You can help Planetfall a lot more by bringing up specific requests (like a unit/SE choice/building/... you miss, together with an idea how to implement in PF), reporting bugs/AI issues or discussing some of the current topics in the subforum (ideas for implementing the SMAX factions for example).
I also miss the workshop as the great toy of SMAC.
From the explanation above (quote) I understand the Civ4 engine wo'nt permit it.
Is that really the last word?
Still I would encourage thinking about the idea of getting outside the boundary's of the playfield. It could upheavel Civ4 as a whole. (to Civ5)
For many MOD's ( and ModMods ) it would be a great help to construct something of general software to (temporarely) get besides the engine and then return with some changed parameters.
I have no knowledge about how tightly closed (impermeable) the engine is, but surely you guys know about the input/output model... It cannot be limited to keystrokes and mousemovements only, I guess.
There must be some Leonardo amongst you to solve this !
Just trying to give it a kick, like an old motorbike ..... sometimes it works, maybe it is too hard and it is broken forever .... and we sadleyhave to accept that this really is the last frontier of Civ4 itself.
Thanks for all great MODs.
Best greetings and good health to you all !
Viator
most of the suggestions will definitely not be in any civ game. this is a game, not an exact copy of reality.
Suggestion
Make food a lot more like commerce, or hammers. IOW, the each city will keep what it needs then distribute the rest to where it's needed. Then, make city growth more dependent on available hammers and commerce, like Decimatus suggests. Then, each city will have "reasons" to grow besides there just being a lot of food around. Note that this would not negate the importance of city placement: resource-rich locations and locations along rivers and coasts would still be premium sites.

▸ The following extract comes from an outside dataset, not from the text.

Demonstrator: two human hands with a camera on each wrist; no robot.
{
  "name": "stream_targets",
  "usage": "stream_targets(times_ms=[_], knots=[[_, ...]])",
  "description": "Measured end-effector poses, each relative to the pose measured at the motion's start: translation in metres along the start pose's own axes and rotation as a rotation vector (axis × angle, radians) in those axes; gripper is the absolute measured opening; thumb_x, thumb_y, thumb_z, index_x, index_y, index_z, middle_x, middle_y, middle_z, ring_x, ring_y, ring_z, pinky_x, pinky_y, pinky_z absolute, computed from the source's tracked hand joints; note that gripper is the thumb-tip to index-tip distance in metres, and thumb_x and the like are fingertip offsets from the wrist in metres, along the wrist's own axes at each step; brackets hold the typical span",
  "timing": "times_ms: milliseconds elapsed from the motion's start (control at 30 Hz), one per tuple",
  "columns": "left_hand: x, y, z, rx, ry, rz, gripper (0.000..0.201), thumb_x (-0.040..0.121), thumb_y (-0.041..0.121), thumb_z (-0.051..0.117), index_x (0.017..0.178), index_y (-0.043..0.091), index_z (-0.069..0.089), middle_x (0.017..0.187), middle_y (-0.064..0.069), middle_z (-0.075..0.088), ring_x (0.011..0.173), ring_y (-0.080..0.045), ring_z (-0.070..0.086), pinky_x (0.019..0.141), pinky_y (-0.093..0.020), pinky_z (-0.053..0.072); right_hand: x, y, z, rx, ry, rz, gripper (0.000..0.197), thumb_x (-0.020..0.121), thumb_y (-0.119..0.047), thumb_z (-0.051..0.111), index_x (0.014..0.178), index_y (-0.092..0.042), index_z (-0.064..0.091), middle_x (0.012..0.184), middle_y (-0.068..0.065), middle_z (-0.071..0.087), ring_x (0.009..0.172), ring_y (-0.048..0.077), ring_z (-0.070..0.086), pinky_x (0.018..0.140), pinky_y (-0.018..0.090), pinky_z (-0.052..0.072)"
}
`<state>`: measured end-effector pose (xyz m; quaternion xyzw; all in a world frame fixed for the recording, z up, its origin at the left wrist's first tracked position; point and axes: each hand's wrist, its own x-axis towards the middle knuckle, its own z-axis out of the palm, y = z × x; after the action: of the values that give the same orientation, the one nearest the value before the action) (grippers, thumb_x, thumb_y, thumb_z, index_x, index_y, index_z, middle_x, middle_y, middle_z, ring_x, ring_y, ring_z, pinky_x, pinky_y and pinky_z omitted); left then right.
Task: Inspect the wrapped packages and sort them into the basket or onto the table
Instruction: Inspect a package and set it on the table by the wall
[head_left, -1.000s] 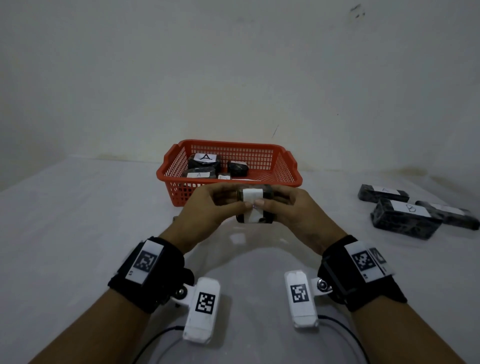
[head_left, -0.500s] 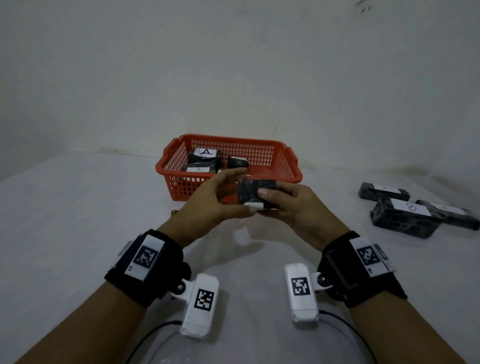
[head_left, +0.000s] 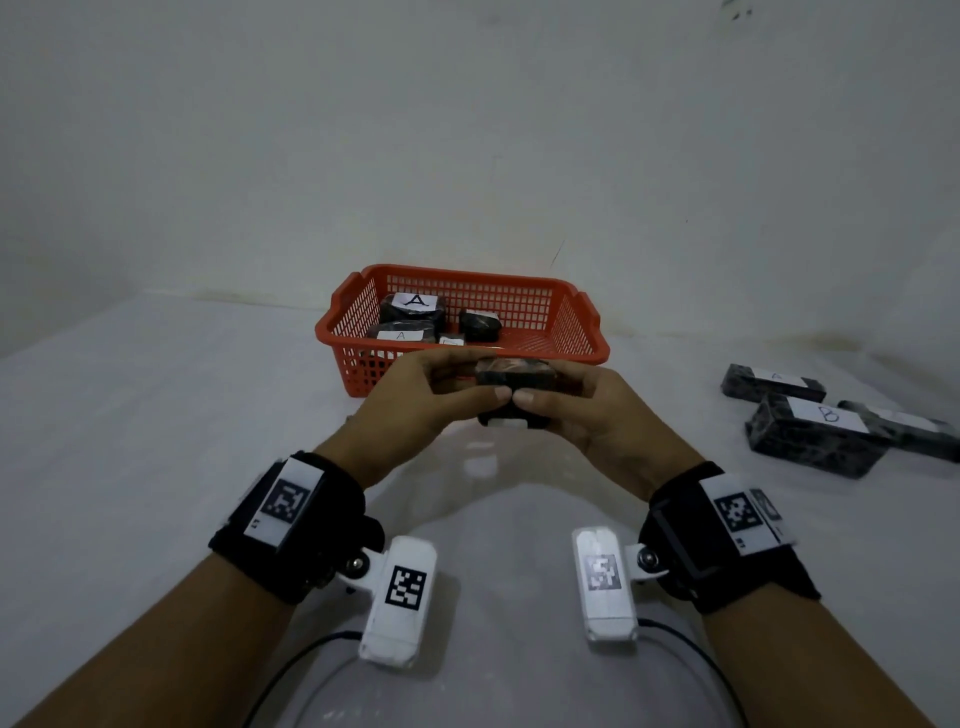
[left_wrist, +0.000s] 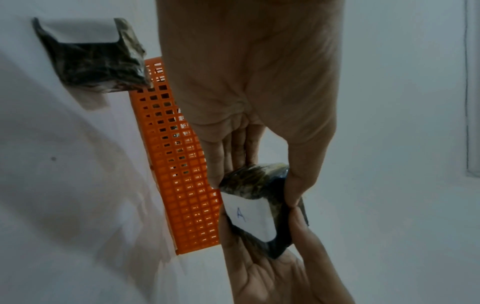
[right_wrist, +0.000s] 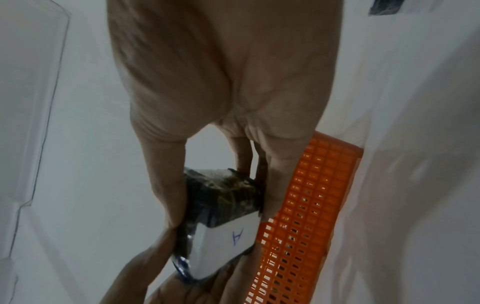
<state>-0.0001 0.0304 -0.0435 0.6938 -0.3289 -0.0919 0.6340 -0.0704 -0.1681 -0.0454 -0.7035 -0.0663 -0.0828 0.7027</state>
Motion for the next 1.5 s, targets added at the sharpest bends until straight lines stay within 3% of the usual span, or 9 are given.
stream_targets(times_ms=[100,367,500,600,700,1000,1133,1267,1500], knots=[[-0.0019,0.0027,-0.0019,-0.026,-0.035,-0.018,0.055,0.078,0.03,0.077,0.131,0.027,0.062,0.112,0.016,0.076,0.105,0.005,0.071,0.078,-0.01,0.055,-0.0012,0.0003,-0.0024,-0.076,0.015,-0.034,0.04,0.084,-0.009,0.079,0.123,-0.01,0.072,0.119,0.012,0.077,0.113,0.031,0.073,0.096,0.038,0.06],[0.0,-0.0023,-0.0044,0.011,-0.007,0.052,0.067,0.074,0.001,0.085,0.133,0.017,0.058,0.129,0.004,0.07,0.121,-0.006,0.066,0.097,-0.023,0.056,0.0006,-0.0027,0.0016,0.03,-0.026,0.125,0.044,0.091,-0.025,0.069,0.131,-0.009,0.067,0.125,0.014,0.075,0.117,0.031,0.072,0.1,0.041,0.059],[0.0004,-0.002,-0.0007,-0.015,-0.083,0.012,0.073,0.077,0.001,0.083,0.14,0.022,0.054,0.131,0.008,0.067,0.12,-0.005,0.066,0.094,-0.026,0.058,0.0005,0.0009,-0.0011,0.01,0.057,0.12,0.033,0.095,-0.015,0.071,0.125,-0.003,0.069,0.118,0.016,0.077,0.111,0.032,0.074,0.093,0.043,0.062],[0.0004,0.0012,0.0016,0.025,-0.054,-0.027,0.048,0.09,0.019,0.073,0.136,0.025,0.061,0.122,0.011,0.072,0.11,0.0,0.07,0.089,-0.022,0.06,-0.0003,0.0014,-0.0021,-0.066,0.046,0.105,0.034,0.092,-0.01,0.074,0.125,-0.005,0.069,0.118,0.013,0.077,0.11,0.029,0.075,0.094,0.043,0.062],[0.0001,0.0014,0.0001,0.085,0.007,0.004,0.028,0.095,0.015,0.068,0.122,0.021,0.071,0.114,0.009,0.076,0.106,0.002,0.071,0.084,-0.016,0.059,0.0002,0.0019,0.0004,-0.086,0.034,0.106,0.032,0.094,-0.013,0.072,0.126,-0.006,0.069,0.119,0.013,0.077,0.111,0.028,0.075,0.096,0.041,0.061],[0.0015,0.0015,0.0001,0.024,0.028,0.023,0.03,0.094,0.012,0.068,0.123,0.021,0.071,0.115,0.008,0.076,0.107,0.003,0.07,0.079,-0.013,0.057,-0.0012,-0.0005,0.0009,-0.103,0.048,0.039,0.033,0.092,-0.017,0.073,0.124,-0.009,0.072,0.119,0.011,0.077,0.114,0.027,0.074,0.101,0.047,0.058],[0.0019,0.001,-0.0024,-0.008,0.009,-0.003,0.037,0.093,0.014,0.07,0.129,0.02,0.068,0.121,0.005,0.075,0.114,-0.005,0.07,0.092,-0.025,0.057,-0.0012,-0.0021,-0.0009,-0.163,0.087,-0.012,0.036,0.088,-0.008,0.077,0.124,-0.007,0.072,0.118,0.011,0.078,0.113,0.023,0.074,0.103,0.045,0.057],[0.0023,0.0026,-0.0032,0.03,0.019,0.011,0.04,0.089,0.002,0.073,0.123,0.023,0.07,0.116,0.008,0.076,0.107,0.003,0.07,0.081,-0.013,0.056,-0.0018,-0.0028,0.001,-0.193,0.105,-0.035,0.036,0.086,-0.006,0.08,0.121,-0.011,0.074,0.114,0.007,0.08,0.111,0.021,0.075,0.106,0.043,0.056],[0.002,0.0009,-0.0035,-0.025,0.023,0.036,0.054,0.085,-0.005,0.073,0.134,0.016,0.064,0.124,0.001,0.073,0.115,-0.008,0.07,0.094,-0.026,0.058,-0.0009,-0.0045,0.0025,-0.05,0.063,0.012,0.035,0.085,-0.029,0.071,0.116,-0.012,0.076,0.118,0.014,0.077,0.115,0.03,0.073,0.108,0.053,0.053]])
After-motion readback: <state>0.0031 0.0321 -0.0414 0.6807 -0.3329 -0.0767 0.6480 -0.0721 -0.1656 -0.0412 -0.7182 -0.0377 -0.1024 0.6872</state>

Commerce distribution to where it's needed is done automatically in Civ3 and Civ4, without need for micromanagement. Food could be done the same way.
This would reinvent the mechanics of city growth, which would make Civ5 less of a rehash of the previous versions, without completely changing the game.
Also, this would make those high food, low yield grassland cities very important and strategic. Your high-production industrial powerhouse cities will starve without those resource-poor grassland cities.
And, as many people have pointed out, that solves the realism problem of large cities needing to grow all of their own food, which is true of exactly zero real-world metropolises.
Small suggestion
IMHO, making mountains and desert completely worthless in Civ4 was an overcorrection. I think it would add something back to the game to make mountains and desert worth at least a little something in return for developing them.
A workshop shouldn't take up an entire tile, but an industry would.
Overall I think economy and production could use a major overhaul in civ 5, as well as warfare.
I know these are a lot of "realism" suggestions that people fear would get in the way of the fun, but I think if implemented properly they do not need to be overbearing or overly complicated.